- [Problem requirements]:
An exact repetition of the listing is required.

- [The data]:

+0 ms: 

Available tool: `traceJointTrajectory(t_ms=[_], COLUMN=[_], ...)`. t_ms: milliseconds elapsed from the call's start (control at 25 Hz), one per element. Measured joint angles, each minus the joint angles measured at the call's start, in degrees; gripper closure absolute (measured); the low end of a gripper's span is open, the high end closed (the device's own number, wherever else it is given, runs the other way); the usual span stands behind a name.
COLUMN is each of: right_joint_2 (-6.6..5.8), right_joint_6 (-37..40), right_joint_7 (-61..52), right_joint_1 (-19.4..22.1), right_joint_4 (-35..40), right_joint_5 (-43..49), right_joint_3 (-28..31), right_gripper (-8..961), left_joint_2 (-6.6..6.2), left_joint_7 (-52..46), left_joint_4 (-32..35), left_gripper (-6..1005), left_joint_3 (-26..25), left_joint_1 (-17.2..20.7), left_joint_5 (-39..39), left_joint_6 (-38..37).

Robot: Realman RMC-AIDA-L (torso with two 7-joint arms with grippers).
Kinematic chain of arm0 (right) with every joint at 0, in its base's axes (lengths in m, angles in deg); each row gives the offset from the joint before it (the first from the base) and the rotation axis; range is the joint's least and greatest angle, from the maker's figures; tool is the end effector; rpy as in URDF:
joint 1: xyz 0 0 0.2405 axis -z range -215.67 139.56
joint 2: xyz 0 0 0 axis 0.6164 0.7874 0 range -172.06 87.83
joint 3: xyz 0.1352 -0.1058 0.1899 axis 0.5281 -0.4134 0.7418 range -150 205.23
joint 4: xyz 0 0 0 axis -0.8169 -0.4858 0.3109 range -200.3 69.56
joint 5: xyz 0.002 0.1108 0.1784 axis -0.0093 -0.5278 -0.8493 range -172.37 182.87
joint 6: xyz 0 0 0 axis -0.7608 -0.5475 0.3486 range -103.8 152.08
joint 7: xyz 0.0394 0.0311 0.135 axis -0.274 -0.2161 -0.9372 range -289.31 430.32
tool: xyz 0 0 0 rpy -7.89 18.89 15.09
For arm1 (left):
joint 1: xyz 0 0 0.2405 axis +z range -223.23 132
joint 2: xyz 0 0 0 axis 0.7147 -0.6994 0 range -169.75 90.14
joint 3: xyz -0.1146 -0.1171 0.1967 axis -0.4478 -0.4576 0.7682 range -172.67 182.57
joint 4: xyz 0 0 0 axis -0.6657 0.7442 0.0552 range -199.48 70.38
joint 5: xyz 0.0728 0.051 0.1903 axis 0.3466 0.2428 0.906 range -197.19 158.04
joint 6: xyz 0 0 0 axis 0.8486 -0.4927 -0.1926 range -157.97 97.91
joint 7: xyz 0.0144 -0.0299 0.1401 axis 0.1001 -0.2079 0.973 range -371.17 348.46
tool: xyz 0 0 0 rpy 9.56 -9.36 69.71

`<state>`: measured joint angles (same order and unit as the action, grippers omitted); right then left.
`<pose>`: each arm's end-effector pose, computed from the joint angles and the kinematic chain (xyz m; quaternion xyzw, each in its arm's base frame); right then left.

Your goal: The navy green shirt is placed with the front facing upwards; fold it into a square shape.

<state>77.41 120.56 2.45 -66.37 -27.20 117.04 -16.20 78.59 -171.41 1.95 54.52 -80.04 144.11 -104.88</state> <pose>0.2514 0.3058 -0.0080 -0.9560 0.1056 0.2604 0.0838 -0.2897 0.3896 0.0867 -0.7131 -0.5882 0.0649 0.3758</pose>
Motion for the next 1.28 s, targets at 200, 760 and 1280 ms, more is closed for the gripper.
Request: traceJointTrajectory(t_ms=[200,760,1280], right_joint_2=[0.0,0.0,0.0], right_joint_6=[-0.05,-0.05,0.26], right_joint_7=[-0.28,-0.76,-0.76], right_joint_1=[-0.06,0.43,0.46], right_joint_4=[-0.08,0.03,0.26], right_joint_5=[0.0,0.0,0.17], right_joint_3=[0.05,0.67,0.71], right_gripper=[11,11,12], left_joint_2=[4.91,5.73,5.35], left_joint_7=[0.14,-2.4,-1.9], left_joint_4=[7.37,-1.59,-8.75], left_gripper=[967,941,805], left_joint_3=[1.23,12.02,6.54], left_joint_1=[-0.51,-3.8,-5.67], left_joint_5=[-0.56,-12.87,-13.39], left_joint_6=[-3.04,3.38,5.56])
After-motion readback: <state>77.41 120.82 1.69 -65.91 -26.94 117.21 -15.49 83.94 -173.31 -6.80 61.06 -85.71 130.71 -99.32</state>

- [Answer box]:
+0 ms: 

Available tool: `traceJointTrajectory(t_ms=[_], COLUMN=[_], ...)`. t_ms: milliseconds elapsed from the call's start (control at 25 Hz), one per element. Measured joint angles, each minus the joint angles measured at the call's start, in degrees; gripper closure absolute (measured); the low end of a gripper's span is open, the high end closed (the device's own number, wherever else it is given, runs the other way); the usual span stands behind a name.
COLUMN is each of: right_joint_2 (-6.6..5.8), right_joint_6 (-37..40), right_joint_7 (-61..52), right_joint_1 (-19.4..22.1), right_joint_4 (-35..40), right_joint_5 (-43..49), right_joint_3 (-28..31), right_gripper (-8..961), left_joint_2 (-6.6..6.2), left_joint_7 (-52..46), left_joint_4 (-32..35), left_gripper (-6..1005), left_joint_3 (-26..25), left_joint_1 (-17.2..20.7), left_joint_5 (-39..39), left_joint_6 (-38..37).

Robot: Realman RMC-AIDA-L (torso with two 7-joint arms with grippers).
Kinematic chain of arm0 (right) with every joint at 0, in its base's axes (lengths in m, angles in deg); each row gives the offset from the joint before it (the first from the base) and the rotation axis; range is the joint's least and greatest angle, from the maker's figures; tool is the end effector; rpy as in URDF:
joint 1: xyz 0 0 0.2405 axis -z range -215.67 139.56
joint 2: xyz 0 0 0 axis 0.6164 0.7874 0 range -172.06 87.83
joint 3: xyz 0.1352 -0.1058 0.1899 axis 0.5281 -0.4134 0.7418 range -150 205.23
joint 4: xyz 0 0 0 axis -0.8169 -0.4858 0.3109 range -200.3 69.56
joint 5: xyz 0.002 0.1108 0.1784 axis -0.0093 -0.5278 -0.8493 range -172.37 182.87
joint 6: xyz 0 0 0 axis -0.7608 -0.5475 0.3486 range -103.8 152.08
joint 7: xyz 0.0394 0.0311 0.135 axis -0.274 -0.2161 -0.9372 range -289.31 430.32
tool: xyz 0 0 0 rpy -7.89 18.89 15.09
For arm1 (left):
joint 1: xyz 0 0 0.2405 axis +z range -223.23 132
joint 2: xyz 0 0 0 axis 0.7147 -0.6994 0 range -169.75 90.14
joint 3: xyz -0.1146 -0.1171 0.1967 axis -0.4478 -0.4576 0.7682 range -172.67 182.57
joint 4: xyz 0 0 0 axis -0.6657 0.7442 0.0552 range -199.48 70.38
joint 5: xyz 0.0728 0.051 0.1903 axis 0.3466 0.2428 0.906 range -197.19 158.04
joint 6: xyz 0 0 0 axis 0.8486 -0.4927 -0.1926 range -157.97 97.91
joint 7: xyz 0.0144 -0.0299 0.1401 axis 0.1001 -0.2079 0.973 range -371.17 348.46
tool: xyz 0 0 0 rpy 9.56 -9.36 69.71

`<state>`: measured joint angles (same order and unit as the action, grippers omitted); right then left.
`<pose>`: each arm's end-effector pose, computed from the joint angles and the kinematic chain (xyz m; quaternion xyzw, each in its arm's base frame); right then left.

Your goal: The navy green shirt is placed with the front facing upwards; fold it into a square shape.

<state>77.41 120.56 2.45 -66.37 -27.20 117.04 -16.20 78.59 -171.41 1.95 54.52 -80.04 144.11 -104.88</state> <pose>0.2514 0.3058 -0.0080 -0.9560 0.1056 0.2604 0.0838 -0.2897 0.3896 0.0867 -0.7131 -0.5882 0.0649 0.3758</pose>
Motion for the next 1.28 s, targets at 200, 760 and 1280 ms, more is closed for the gripper.
Request: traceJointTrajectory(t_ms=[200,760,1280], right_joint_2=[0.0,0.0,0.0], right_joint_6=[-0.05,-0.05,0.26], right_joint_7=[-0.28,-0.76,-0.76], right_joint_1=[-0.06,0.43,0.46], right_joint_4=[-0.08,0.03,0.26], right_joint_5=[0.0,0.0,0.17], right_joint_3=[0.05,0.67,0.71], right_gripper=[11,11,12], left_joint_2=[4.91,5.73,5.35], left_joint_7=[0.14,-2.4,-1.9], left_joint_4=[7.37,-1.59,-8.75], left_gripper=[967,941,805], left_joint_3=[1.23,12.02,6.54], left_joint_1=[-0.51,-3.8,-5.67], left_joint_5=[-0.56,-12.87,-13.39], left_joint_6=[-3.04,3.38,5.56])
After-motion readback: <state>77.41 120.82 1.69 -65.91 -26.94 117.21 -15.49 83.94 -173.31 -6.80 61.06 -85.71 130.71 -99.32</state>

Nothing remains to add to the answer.